Langston et al. do, however, admit that there are limitations to their prioritization of loci rather than individual variants by molecular pathology. And there are even exceptions when individual variants are selected. For example, they discuss a single variant of LRRK2 (NM_198578.3), c.6055G>A (p.Gly2019Ser), that can cause either neurodegeneration of dopaminergic neurons without Lewy body pathology or multisystem Lewy body disease in different individuals.

Up to this point, the effort in discovering all the heritable variants in the human genome that cause disease has been a matter of naming and claiming, as well as understanding mechanisms, wherever that has been possible. We agree with Langston et al. that labeling genes for particular symptom complexes should cease. The journal regards gene names as arbitrary labels rather than priority claims or indications of gene function, as molecular definitions of function (Nat. Genet. 36, 559–564, 2004) change when new molecular interactions are discovered.

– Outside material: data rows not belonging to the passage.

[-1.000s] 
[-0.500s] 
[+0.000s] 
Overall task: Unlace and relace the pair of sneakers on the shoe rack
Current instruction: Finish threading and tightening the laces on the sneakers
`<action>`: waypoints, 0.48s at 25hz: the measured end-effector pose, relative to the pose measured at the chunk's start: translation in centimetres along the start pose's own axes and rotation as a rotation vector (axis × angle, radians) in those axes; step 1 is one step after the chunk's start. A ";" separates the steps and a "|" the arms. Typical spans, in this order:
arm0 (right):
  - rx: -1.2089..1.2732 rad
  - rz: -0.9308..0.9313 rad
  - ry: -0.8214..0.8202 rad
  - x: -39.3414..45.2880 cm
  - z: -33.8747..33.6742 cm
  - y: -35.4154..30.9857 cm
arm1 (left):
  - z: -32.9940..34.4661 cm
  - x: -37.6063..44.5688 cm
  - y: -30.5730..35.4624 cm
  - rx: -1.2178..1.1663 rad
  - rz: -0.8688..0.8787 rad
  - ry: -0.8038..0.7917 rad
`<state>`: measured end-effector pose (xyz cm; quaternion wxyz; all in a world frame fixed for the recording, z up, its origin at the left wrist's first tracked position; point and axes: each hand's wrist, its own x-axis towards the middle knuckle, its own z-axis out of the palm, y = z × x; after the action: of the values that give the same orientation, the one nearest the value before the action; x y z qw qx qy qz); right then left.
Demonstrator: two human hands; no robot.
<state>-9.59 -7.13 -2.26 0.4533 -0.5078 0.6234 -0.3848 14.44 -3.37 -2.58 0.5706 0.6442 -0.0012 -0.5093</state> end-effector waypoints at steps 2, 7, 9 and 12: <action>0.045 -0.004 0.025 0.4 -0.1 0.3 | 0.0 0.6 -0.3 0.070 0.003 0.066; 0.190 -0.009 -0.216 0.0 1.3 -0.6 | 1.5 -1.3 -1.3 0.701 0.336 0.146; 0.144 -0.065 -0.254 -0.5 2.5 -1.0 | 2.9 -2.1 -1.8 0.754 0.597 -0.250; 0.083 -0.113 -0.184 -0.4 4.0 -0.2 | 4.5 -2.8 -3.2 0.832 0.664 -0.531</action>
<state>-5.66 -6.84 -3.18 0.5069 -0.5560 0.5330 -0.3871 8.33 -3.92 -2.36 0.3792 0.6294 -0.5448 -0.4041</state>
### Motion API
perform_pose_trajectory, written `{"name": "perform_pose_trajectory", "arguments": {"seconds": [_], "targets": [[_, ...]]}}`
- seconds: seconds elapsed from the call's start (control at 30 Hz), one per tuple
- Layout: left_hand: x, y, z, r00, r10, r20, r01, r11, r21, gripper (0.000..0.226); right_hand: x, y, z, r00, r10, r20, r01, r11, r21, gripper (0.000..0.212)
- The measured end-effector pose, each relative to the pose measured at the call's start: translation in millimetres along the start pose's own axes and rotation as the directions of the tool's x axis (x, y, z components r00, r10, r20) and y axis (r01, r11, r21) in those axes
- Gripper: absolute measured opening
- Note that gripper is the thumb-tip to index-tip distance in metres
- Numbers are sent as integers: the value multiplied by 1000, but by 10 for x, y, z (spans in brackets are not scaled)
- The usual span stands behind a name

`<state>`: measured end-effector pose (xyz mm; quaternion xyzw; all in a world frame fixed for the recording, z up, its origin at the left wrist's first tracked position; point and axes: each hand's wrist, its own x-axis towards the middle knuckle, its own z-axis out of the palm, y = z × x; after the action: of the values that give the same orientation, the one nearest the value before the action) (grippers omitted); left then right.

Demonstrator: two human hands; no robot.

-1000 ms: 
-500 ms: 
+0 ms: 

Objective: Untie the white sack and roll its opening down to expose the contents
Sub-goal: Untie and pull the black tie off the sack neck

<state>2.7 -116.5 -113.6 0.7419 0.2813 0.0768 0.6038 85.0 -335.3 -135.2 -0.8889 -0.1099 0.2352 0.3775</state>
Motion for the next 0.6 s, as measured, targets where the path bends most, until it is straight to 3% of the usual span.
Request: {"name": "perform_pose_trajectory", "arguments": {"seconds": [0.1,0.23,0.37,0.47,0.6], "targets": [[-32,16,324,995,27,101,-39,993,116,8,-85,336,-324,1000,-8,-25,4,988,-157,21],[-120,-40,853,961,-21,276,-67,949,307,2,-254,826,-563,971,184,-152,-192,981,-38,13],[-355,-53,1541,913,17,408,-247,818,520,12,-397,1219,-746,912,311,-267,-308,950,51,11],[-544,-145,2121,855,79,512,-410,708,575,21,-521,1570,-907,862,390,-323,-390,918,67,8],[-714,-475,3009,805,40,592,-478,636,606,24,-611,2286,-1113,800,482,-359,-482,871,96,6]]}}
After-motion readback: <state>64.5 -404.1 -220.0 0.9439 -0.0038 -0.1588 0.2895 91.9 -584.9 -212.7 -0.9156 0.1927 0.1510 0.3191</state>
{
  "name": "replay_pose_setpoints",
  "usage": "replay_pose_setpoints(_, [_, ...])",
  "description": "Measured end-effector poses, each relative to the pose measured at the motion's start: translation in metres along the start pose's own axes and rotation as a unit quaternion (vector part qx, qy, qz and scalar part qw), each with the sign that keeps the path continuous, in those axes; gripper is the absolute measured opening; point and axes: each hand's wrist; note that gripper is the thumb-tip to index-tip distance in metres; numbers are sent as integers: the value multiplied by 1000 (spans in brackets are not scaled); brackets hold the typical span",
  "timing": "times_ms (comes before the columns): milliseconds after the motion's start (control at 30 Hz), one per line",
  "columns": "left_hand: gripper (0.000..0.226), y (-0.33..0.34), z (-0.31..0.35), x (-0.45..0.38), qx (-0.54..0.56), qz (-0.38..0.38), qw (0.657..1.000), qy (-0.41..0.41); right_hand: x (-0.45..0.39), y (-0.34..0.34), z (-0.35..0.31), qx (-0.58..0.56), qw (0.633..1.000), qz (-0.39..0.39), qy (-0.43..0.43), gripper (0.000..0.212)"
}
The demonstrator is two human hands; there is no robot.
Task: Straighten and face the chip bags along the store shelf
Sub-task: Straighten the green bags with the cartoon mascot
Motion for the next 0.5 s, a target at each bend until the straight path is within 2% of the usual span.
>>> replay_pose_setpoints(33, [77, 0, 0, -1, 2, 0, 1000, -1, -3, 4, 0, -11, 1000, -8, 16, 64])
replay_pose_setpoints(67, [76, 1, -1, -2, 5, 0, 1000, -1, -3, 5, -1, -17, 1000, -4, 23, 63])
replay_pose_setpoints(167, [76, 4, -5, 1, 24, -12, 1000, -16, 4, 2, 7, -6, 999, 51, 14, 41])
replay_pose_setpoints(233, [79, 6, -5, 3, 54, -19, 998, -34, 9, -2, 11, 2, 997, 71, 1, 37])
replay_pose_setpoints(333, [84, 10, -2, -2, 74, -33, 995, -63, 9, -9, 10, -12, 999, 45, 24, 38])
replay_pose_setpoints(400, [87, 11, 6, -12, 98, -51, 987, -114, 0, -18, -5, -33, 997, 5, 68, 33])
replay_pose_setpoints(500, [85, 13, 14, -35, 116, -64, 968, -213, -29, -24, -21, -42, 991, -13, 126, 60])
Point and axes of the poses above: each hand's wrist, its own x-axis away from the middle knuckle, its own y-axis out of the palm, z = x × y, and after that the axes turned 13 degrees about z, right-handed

At the same time, we welcome analytical and systems biology approaches that can take into account the greater locus heterogeneity of related disorders and that scale better than cell models do. When scalable technologies for functional analysis become available, it may be necessary to take the variation of the entire genome into account in every disease, but for the moment it does seem like a good idea to minimize the noise by focusing analysis of genetic mechanisms of disease on proximal pathological molecular and cellular processes before distal (and possibly convergent) symptoms.

The journal's standard for selecting informative mendelian variant studies remains the same (see previous Editorials, Nat. Genet. 46, 1153, 2014 and Nat. Genet. 45, 1411, 2013).